Women are more likely to have issues with jealousy than men, but both sexes are known to suffer from it. For women, the feelings of jealousy are often a reflection of how they see themselves compared to other women. If you think another woman is prettier, sexier, and can talk to men easier, you may become jealous of what she has to offer.
The first step in overcoming jealousy is becoming aware of it. Write down what triggers your times of jealousy. Take a look at that list. Look for a common theme of situations and individuals who are on your list. It can be difficult, boy you are going to have to ask yourself some difficult questions about why you feel jealous. Avoiding feelings of jealousy allows the fire to continue while dealing with them puts the fire out.

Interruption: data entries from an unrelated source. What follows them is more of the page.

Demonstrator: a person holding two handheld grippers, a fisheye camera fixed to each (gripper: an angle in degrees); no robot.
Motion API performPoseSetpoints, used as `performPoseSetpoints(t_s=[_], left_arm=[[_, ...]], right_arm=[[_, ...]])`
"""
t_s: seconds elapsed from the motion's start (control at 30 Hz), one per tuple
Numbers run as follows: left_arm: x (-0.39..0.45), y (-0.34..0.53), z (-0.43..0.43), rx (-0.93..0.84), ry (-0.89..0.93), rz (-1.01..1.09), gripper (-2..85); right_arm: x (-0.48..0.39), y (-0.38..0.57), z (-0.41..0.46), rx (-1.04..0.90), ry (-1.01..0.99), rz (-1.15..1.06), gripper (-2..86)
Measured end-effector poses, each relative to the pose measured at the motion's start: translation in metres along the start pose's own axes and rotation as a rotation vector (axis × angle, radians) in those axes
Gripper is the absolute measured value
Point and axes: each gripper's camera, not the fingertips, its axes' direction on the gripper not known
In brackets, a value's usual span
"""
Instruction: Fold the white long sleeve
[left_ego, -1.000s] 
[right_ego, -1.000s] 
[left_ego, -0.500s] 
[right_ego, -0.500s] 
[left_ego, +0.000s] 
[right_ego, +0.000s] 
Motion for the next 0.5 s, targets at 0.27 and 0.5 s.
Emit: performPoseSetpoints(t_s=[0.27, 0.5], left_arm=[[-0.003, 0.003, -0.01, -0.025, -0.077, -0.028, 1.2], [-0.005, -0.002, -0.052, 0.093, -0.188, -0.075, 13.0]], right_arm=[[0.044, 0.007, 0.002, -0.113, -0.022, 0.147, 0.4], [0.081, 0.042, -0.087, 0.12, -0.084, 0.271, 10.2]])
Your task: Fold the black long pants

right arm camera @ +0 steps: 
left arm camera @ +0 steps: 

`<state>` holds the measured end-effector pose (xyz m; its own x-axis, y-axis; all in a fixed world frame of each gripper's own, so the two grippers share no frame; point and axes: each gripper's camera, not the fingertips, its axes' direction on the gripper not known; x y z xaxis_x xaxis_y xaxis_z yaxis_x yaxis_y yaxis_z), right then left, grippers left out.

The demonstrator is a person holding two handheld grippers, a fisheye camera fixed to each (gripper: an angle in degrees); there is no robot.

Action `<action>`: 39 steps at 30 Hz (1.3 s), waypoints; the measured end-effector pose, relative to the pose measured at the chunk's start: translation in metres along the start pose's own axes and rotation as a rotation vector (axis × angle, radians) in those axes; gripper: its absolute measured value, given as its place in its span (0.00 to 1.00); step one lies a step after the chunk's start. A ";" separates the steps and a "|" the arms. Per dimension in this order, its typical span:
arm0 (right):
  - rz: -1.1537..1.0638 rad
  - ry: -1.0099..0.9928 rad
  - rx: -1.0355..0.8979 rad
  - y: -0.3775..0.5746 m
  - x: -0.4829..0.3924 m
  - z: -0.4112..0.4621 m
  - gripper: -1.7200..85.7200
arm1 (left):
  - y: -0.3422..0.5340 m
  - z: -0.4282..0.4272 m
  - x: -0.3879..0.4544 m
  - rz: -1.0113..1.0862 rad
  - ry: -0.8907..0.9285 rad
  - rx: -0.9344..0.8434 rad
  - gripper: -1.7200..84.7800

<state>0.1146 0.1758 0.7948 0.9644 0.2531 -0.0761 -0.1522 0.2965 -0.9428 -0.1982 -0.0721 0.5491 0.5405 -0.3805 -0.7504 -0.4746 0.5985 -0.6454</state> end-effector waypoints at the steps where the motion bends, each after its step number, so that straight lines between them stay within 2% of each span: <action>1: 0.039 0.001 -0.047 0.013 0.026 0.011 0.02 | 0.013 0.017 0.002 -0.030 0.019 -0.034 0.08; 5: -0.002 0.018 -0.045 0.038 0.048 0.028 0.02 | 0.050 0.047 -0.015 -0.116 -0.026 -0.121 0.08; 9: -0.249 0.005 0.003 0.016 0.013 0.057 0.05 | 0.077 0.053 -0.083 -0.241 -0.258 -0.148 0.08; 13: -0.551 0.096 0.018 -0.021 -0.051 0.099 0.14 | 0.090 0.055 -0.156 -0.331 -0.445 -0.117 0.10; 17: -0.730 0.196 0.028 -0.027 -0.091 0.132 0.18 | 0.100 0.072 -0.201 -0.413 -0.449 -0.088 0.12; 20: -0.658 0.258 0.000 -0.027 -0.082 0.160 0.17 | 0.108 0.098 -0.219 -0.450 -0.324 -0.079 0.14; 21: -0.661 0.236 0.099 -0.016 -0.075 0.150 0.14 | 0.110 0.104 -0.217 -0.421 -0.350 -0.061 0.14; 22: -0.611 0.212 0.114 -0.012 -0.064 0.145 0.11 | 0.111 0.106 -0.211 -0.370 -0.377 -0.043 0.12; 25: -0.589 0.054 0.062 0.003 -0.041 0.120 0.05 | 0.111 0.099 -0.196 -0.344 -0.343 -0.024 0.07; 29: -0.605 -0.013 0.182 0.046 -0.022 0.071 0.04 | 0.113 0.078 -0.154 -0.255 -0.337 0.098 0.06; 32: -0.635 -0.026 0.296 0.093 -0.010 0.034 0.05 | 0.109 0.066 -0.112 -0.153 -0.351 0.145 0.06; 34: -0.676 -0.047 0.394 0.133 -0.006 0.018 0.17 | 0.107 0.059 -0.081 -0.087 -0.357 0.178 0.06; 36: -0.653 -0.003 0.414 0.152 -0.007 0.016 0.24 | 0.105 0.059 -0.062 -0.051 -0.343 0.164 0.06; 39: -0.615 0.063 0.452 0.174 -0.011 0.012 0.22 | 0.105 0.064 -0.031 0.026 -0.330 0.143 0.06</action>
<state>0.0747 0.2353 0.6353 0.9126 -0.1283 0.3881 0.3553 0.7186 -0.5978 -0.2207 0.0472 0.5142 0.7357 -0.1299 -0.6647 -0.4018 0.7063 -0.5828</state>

Seeking the help of a counselor is a great way to help you work through your jealousy. They will help you identify the underlying factors as well as provide you with assignments to make behavioral changes to help you resolve those factors. You will need to improve your relationship with yourself before you are able to improve your relationship with others.
Perception plays a large role in jealous. For example you may be jealous that your best friend has found a new friend she spends a lot of time with. You can perceive this as your friend not wanting to be with you as much and think terrible things about the other person. In reality, your friend is just opening her circle wider. You can initiate the idea of the three of you doing something together. You may discover this other person to be a great person, and thus forge a new friendship that involves the three of you.
“You will not be punished for your anger; you will be punished “by “your anger.”- Buddha
Overcoming jealousy isn’t always easy. It involves addressing the issue head on. Be honest with yourself and with those around you rather than pretending the feelings don’t exist. Jealousy can leave you drained and angry. It takes a lot more energy to deal with jealousy than it does to let it continue to rage out of control.